_YOUR OBJECTIVE_
Only the lines from the one containing "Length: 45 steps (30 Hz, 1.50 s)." through the one containing "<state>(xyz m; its" should be printed, exactly as they appear below, with both ends included.

Data entries:
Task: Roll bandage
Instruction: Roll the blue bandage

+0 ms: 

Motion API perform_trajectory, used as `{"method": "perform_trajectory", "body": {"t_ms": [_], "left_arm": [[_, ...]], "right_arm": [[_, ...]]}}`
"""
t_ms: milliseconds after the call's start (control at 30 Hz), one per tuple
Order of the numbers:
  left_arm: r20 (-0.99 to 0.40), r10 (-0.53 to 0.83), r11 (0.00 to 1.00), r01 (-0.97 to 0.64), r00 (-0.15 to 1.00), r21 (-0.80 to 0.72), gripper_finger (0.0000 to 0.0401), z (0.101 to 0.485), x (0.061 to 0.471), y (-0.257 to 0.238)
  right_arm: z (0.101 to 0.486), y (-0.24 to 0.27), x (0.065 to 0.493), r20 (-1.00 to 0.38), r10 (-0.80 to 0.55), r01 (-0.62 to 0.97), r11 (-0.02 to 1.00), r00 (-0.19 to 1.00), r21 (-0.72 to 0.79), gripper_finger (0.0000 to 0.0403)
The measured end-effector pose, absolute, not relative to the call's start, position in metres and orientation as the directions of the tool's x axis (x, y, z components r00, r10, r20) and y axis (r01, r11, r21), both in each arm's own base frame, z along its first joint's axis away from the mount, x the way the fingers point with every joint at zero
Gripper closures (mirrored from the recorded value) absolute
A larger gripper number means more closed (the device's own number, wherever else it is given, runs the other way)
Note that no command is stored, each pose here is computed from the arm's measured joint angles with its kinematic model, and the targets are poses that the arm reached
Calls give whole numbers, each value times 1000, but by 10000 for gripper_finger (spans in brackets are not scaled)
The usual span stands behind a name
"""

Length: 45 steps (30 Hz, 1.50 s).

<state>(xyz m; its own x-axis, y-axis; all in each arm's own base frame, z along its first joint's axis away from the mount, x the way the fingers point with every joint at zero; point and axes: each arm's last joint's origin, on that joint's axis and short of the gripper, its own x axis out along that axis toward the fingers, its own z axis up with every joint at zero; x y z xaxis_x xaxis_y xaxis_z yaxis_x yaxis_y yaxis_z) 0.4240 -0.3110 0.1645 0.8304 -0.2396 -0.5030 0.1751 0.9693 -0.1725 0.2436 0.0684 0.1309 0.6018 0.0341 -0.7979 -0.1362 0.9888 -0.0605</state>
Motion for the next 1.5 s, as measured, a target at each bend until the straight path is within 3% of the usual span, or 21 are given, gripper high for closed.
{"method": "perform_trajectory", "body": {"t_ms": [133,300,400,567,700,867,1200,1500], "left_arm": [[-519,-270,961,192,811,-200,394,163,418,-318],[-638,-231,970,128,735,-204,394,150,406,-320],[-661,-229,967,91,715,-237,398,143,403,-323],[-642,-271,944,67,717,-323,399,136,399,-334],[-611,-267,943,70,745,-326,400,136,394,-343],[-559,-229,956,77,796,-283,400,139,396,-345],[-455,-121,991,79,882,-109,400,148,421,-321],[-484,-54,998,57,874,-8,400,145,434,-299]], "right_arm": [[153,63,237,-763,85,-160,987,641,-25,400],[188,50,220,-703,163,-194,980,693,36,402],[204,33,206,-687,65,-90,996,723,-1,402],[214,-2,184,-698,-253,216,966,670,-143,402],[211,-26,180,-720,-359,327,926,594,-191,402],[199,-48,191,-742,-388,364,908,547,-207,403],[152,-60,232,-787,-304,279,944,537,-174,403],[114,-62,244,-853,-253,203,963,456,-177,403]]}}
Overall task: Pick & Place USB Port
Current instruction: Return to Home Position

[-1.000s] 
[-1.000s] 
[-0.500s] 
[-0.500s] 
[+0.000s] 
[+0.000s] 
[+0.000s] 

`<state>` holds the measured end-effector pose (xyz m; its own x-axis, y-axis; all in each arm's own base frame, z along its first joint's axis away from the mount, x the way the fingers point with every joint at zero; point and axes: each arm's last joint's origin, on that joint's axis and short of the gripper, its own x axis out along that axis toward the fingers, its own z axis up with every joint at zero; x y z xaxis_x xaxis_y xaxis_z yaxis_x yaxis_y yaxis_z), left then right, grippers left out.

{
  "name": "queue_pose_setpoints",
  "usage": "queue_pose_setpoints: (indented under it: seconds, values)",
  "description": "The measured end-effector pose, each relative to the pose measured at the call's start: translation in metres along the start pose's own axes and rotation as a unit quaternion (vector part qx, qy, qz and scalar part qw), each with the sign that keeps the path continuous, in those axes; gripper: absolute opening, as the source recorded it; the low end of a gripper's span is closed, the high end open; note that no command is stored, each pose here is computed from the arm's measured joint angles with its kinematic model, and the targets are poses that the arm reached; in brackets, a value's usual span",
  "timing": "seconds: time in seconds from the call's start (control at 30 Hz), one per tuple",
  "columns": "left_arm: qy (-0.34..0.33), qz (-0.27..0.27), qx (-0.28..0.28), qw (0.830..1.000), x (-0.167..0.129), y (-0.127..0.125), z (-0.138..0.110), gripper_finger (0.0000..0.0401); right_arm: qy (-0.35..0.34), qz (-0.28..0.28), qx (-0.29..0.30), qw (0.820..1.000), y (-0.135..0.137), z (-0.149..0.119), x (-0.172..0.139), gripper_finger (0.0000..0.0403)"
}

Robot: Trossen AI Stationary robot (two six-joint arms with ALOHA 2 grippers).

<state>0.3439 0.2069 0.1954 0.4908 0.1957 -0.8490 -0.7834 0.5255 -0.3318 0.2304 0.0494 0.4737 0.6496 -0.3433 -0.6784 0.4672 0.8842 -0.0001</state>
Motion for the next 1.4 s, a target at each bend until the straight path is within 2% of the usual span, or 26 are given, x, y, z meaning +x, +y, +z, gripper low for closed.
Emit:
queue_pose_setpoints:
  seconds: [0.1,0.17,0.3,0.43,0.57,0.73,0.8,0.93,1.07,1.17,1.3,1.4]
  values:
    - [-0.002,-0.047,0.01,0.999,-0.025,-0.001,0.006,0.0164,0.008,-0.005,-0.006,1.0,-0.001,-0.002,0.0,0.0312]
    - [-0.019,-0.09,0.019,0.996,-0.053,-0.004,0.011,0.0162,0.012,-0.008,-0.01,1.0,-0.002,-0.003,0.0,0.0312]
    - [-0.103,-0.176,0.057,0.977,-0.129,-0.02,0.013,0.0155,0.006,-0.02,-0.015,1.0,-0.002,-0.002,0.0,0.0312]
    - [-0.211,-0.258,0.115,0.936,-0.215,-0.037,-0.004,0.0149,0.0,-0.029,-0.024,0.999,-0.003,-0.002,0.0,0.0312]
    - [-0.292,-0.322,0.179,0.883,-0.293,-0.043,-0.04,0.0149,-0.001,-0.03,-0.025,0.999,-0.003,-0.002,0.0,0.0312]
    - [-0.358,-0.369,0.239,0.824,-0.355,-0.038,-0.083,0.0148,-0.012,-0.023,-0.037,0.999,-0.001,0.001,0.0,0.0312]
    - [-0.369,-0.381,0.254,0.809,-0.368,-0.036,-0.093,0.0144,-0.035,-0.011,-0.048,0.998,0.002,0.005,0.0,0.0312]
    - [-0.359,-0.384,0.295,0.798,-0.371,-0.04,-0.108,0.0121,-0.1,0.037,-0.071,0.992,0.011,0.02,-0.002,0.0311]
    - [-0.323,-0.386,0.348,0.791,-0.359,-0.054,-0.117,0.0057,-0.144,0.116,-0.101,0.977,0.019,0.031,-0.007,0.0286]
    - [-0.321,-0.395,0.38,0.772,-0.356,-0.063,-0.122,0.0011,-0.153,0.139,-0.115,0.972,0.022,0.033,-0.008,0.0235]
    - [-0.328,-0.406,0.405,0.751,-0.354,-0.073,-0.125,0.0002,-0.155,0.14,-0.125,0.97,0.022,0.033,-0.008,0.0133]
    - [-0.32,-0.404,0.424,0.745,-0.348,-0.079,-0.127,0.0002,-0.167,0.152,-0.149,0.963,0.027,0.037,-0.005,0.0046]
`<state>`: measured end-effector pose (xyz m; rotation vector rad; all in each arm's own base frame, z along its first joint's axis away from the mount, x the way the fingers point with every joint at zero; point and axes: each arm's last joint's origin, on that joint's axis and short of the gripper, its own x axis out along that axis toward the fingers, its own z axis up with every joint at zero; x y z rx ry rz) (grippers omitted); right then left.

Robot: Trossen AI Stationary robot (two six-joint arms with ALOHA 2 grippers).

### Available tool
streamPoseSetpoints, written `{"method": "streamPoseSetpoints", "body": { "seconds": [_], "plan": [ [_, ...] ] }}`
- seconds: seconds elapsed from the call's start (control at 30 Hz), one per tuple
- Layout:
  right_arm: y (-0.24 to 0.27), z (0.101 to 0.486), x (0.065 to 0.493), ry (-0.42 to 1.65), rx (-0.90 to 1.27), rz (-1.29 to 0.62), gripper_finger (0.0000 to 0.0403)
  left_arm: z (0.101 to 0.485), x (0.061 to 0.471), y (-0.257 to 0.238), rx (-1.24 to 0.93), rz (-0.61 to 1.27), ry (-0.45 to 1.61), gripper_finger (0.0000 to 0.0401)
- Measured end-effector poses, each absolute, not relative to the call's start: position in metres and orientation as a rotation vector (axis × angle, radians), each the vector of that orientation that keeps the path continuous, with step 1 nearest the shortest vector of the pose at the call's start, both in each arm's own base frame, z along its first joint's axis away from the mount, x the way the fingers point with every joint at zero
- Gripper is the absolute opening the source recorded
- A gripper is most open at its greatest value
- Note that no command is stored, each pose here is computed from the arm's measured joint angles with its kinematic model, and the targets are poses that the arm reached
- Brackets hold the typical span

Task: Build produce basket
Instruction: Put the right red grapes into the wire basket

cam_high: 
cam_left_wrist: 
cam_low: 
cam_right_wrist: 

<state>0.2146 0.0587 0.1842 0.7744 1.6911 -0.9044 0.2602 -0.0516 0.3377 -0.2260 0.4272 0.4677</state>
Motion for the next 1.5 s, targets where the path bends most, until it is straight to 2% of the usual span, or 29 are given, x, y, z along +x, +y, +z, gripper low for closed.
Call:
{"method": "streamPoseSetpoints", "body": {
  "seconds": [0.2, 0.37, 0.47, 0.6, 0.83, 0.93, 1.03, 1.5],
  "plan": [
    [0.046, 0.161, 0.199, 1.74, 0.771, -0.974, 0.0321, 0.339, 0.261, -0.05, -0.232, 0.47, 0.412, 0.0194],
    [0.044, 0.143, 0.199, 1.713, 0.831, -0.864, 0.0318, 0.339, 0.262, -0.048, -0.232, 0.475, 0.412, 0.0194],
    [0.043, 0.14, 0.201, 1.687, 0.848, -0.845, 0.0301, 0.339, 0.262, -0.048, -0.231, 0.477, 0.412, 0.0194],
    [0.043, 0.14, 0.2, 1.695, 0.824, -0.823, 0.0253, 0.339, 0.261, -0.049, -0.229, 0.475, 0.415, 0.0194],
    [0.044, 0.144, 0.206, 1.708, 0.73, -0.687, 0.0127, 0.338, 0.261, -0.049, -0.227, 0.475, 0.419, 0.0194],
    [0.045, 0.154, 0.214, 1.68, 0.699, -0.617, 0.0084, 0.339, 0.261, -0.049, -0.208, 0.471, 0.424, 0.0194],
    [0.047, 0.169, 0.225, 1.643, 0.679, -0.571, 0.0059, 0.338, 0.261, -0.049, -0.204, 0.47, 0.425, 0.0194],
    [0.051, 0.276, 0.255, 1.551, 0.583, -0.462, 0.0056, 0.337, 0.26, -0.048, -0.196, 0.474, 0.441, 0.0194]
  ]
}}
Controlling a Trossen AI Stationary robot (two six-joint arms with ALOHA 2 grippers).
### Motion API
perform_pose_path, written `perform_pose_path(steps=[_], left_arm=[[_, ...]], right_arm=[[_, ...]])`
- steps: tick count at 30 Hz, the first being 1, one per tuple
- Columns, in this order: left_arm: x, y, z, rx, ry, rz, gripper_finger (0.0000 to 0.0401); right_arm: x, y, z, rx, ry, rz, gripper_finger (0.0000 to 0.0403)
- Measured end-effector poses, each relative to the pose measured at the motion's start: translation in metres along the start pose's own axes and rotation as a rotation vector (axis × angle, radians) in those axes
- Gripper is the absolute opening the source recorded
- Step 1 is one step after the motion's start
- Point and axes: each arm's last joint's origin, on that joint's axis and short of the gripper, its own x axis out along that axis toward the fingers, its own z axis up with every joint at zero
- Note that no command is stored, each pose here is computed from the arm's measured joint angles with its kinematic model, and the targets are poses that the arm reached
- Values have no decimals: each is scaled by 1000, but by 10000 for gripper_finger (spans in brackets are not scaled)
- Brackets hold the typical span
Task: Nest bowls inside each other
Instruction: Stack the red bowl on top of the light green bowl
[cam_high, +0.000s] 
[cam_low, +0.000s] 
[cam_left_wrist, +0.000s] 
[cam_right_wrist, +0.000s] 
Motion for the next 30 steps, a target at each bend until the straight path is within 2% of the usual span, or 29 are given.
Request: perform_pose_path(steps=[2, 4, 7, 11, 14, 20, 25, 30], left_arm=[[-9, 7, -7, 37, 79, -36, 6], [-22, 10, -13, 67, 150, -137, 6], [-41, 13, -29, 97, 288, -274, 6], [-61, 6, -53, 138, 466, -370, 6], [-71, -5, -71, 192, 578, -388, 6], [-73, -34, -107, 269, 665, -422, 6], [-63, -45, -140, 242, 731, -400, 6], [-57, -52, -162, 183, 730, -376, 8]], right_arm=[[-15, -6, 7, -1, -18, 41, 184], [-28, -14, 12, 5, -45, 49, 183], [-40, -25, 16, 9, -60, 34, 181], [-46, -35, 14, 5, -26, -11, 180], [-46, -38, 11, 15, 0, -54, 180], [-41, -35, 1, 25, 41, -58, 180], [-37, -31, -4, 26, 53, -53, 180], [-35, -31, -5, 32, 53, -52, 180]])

_TASK RESPONSE_
Length: 45 steps (30 Hz, 1.50 s).

<state>(xyz m; its own x-axis, y-axis; all in each arm's own base frame, z along its first joint's axis away from the mount, x the way the fingers point with every joint at zero; point and axes: each arm's last joint's origin, on that joint's axis and short of the gripper, its own x axis out along that axis toward the fingers, its own z axis up with every joint at zero; x y z xaxis_x xaxis_y xaxis_z yaxis_x yaxis_y yaxis_z) 0.4240 -0.3110 0.1645 0.8304 -0.2396 -0.5030 0.1751 0.9693 -0.1725 0.2436 0.0684 0.1309 0.6018 0.0341 -0.7979 -0.1362 0.9888 -0.0605</state>

This finishes the answer to the exercise.